Il tur­bine del turnover

La per­dita del posto di lavoro non viene tut­ta­via vis­suta come una scia­gura dagli ope­rai, data anche l’ampia dispo­ni­bi­lità di lavoro indu­striale nell’area. Anche chi come Demir par­teg­gia espli­ci­ta­mente per il mana­ge­ment non crede molto alla filo­so­fia azien­dale della Fox­conn: «Non mi sento di far parte di una grande fami­glia, la Fox­conn mira solo al pro­fitto». In effetti per essere una grande fami­glia, l’impresa tai­wa­nese con­ti­nua a regi­strare un tur­no­ver lavo­ra­tivo ecces­sivo, il 20–30% annuo, in par­ti­co­lare tra gli ope­rai. L’avvicendamento del per­so­nale è un tur­bine sia per­ché il licen­zia­mento su due piedi è dif­fuso sia per­ché le per­sone pre­fe­ri­scono cer­care lavoro altrove.

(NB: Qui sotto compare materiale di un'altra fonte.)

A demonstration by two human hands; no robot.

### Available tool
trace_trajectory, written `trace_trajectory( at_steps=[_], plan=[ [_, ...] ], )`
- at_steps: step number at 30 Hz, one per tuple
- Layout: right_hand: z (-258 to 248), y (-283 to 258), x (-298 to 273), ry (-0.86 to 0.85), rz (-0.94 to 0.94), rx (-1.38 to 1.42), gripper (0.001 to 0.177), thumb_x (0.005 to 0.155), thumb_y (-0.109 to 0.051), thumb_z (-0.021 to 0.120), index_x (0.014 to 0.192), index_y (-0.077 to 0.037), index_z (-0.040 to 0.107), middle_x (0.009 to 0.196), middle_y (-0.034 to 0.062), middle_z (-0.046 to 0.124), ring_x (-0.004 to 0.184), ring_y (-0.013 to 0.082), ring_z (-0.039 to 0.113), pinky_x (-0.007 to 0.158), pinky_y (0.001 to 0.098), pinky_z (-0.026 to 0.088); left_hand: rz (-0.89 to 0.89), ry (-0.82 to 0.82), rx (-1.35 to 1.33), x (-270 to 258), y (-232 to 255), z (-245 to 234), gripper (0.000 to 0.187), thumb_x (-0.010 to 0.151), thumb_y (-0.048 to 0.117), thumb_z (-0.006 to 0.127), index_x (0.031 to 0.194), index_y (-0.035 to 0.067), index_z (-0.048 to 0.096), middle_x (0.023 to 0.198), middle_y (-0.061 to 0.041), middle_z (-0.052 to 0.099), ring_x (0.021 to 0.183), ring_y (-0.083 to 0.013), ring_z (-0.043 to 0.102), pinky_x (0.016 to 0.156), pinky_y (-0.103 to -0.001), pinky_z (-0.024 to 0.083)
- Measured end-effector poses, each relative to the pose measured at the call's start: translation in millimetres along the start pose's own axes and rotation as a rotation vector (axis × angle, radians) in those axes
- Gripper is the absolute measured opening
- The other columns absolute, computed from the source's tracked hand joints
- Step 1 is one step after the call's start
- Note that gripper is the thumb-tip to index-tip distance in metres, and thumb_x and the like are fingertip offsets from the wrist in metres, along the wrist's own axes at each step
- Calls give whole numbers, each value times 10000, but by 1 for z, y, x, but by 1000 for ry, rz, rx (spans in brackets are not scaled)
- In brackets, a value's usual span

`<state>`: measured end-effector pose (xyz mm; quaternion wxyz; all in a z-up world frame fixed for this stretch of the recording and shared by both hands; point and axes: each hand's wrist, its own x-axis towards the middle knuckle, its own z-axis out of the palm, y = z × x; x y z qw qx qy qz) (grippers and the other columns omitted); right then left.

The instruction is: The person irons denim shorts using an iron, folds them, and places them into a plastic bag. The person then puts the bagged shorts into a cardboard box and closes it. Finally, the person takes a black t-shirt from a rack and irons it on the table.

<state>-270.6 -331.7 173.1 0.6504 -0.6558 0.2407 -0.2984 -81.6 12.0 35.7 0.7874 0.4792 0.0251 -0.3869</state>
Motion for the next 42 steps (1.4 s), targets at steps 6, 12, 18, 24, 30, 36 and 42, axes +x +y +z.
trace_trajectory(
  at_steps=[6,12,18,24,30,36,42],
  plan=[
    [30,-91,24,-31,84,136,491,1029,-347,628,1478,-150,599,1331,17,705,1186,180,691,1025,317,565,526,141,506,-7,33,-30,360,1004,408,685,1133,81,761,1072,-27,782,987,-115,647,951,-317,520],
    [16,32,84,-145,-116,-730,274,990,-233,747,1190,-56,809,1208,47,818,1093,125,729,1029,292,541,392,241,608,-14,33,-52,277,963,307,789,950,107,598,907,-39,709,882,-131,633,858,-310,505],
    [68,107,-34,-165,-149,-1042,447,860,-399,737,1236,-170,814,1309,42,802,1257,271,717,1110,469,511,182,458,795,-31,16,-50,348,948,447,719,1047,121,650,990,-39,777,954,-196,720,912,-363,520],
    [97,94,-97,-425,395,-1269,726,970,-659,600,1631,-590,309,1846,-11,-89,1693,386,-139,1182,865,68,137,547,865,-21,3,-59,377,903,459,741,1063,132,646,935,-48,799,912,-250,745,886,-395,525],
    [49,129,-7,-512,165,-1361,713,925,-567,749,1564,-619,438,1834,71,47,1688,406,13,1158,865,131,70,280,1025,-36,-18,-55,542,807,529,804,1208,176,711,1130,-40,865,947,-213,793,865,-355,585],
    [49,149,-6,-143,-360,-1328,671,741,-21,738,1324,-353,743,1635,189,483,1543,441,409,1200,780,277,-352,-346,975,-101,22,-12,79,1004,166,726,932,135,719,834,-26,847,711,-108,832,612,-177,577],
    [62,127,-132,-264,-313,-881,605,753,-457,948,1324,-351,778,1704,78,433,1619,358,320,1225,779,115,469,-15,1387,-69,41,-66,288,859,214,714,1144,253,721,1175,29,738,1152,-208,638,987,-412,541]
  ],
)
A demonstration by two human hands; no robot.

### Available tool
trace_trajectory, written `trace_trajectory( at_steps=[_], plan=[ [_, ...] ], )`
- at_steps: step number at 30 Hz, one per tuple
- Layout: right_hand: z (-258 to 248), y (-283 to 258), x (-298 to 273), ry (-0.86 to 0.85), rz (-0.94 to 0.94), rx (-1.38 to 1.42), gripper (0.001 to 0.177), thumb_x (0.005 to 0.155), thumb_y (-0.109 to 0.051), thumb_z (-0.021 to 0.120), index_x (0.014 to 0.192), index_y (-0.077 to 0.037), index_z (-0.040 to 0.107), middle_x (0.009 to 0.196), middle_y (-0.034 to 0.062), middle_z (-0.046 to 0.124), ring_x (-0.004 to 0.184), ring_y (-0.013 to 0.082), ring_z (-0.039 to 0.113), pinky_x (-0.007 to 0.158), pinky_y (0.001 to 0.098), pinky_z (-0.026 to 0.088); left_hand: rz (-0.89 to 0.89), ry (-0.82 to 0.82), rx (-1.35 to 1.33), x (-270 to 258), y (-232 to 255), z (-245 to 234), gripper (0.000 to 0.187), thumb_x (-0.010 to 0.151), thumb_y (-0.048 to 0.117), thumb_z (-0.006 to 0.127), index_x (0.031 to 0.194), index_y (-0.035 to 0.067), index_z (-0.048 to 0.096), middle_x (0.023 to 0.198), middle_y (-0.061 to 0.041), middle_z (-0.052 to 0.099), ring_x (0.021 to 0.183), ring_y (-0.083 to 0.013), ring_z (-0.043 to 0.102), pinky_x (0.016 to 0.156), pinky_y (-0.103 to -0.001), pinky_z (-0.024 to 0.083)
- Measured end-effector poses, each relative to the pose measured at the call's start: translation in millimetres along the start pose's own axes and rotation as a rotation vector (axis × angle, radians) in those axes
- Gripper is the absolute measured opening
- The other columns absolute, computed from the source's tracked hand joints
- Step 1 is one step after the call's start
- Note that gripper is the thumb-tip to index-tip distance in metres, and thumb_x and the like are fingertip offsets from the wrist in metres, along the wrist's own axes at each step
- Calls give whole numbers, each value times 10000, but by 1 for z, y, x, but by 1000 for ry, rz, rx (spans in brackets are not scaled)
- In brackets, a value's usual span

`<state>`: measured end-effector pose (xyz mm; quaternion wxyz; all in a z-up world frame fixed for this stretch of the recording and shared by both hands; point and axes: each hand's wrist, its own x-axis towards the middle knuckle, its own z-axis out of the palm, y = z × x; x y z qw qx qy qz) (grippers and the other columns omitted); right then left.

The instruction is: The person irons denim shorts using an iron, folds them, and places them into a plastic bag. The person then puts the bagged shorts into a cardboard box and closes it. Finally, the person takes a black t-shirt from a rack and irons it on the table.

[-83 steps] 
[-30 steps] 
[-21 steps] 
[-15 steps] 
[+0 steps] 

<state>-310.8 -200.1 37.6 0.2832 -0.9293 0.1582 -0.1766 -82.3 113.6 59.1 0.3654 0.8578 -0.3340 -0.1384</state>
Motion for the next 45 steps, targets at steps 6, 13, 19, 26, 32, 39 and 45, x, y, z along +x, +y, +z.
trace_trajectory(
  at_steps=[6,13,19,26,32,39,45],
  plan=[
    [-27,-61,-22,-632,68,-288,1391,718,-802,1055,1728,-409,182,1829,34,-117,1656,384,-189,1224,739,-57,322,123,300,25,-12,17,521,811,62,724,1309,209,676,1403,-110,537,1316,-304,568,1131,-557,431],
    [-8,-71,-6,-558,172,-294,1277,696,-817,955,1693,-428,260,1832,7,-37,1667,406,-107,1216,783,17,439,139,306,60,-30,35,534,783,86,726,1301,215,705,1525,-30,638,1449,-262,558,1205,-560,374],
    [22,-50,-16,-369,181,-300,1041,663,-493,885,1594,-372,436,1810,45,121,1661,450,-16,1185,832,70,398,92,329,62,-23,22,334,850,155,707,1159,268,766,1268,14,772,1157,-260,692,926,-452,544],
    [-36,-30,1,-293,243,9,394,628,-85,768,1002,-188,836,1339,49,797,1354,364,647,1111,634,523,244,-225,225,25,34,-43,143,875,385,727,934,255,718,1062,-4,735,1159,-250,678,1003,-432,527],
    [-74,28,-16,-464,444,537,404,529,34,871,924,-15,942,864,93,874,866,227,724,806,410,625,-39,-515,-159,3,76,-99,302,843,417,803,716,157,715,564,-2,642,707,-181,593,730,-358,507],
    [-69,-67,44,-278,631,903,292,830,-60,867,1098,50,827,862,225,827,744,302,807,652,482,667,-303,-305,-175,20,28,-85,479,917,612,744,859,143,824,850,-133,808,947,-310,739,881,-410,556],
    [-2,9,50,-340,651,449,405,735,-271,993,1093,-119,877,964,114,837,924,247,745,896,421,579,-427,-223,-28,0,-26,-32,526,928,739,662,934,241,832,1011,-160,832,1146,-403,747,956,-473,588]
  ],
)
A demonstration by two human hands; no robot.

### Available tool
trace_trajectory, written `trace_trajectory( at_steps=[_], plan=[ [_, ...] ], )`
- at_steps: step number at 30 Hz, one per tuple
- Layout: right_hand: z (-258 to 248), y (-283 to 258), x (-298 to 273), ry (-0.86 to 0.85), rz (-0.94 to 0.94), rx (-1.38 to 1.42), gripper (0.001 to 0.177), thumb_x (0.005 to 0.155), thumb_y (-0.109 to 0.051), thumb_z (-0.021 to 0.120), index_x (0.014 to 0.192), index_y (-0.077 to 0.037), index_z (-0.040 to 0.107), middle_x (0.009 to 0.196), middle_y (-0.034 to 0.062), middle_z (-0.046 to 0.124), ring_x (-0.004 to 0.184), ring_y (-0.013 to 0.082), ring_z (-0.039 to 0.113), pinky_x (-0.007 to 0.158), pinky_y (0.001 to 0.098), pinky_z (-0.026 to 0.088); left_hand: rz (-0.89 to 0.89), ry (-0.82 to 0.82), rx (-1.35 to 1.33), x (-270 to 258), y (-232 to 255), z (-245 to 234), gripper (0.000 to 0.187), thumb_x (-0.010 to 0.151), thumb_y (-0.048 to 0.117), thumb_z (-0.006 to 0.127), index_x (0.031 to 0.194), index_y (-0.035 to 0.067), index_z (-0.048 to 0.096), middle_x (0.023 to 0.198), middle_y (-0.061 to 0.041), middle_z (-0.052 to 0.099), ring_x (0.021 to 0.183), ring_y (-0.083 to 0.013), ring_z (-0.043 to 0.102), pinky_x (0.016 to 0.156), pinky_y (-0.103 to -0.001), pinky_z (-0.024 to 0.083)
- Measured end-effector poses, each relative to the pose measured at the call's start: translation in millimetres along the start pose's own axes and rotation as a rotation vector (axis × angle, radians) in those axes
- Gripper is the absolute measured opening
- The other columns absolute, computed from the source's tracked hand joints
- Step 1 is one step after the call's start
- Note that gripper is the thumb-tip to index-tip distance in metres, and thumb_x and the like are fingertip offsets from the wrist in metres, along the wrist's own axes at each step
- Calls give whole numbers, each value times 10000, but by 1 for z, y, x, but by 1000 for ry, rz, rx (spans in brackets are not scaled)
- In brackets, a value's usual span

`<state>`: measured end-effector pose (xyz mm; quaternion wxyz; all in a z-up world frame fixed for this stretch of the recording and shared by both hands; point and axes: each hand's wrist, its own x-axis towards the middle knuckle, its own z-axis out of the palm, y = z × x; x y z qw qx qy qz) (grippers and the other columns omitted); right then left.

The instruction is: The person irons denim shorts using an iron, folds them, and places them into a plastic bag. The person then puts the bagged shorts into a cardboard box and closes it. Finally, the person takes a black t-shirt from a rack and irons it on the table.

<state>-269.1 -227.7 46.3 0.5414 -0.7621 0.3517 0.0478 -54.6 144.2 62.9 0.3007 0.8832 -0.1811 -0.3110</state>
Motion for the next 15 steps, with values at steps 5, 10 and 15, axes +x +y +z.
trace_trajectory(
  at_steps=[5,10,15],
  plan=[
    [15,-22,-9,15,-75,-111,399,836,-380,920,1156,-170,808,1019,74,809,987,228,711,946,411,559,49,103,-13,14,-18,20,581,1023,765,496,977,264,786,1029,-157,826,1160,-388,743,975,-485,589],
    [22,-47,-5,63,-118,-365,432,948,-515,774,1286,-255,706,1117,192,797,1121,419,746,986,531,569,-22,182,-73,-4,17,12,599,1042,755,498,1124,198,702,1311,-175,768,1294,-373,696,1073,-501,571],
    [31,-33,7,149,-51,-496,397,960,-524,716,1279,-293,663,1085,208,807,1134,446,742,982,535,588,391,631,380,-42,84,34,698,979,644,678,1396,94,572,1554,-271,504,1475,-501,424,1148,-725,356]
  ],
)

Il rapido svi­luppo eco­no­mico turco dell’ultimo decen­nio, soste­nuto in buona misura dagli inve­sti­tori stra­nieri, non ha ancora por­tato par­ti­co­lari bene­fici alla con­di­zione ope­raia. Il males­sere che cova sotto le ceneri di un appa­rente benes­sere eco­no­mico è evi­dente e le mani­fe­sta­zioni con­tro il governo in giu­gno e set­tem­bre hanno rac­colto nelle città vicine allo sta­bi­li­mento una rela­tiva par­te­ci­pa­zione. Una parte dei lavo­ra­tori, anche dell’impresa tai­wa­nese, ha par­te­ci­pato diret­ta­mente, o ha soste­nuto i figli nella loro scelta di scen­dere in piazza, ma, come Oktay ci ricorda, è all’interno dei luo­ghi di lavoro che rimane com­pli­cato orga­niz­zarsi: «In fab­brica gli ope­rai con­ti­nuano a par­lare delle mani­fe­sta­zioni con­tro il governo e la mag­gior parte è favo­re­vole. Non capi­scono però che dovreb­bero pro­te­stare a par­tire dalle loro con­di­zioni di lavoro in fab­brica». Tut­ta­via, men­tre in Cina dopo i sui­cidi e le pro­te­ste da parte degli ope­rai l’azienda è stata costretta all’inizio del 2013 ad aprire, almeno for­mal­mente, alla pre­senza sin­da­cale, alle porte dell’Europa essa sem­bra inten­zio­nata a man­te­nere l’accesso al pro­prio sta­bi­li­mento riser­vato al business.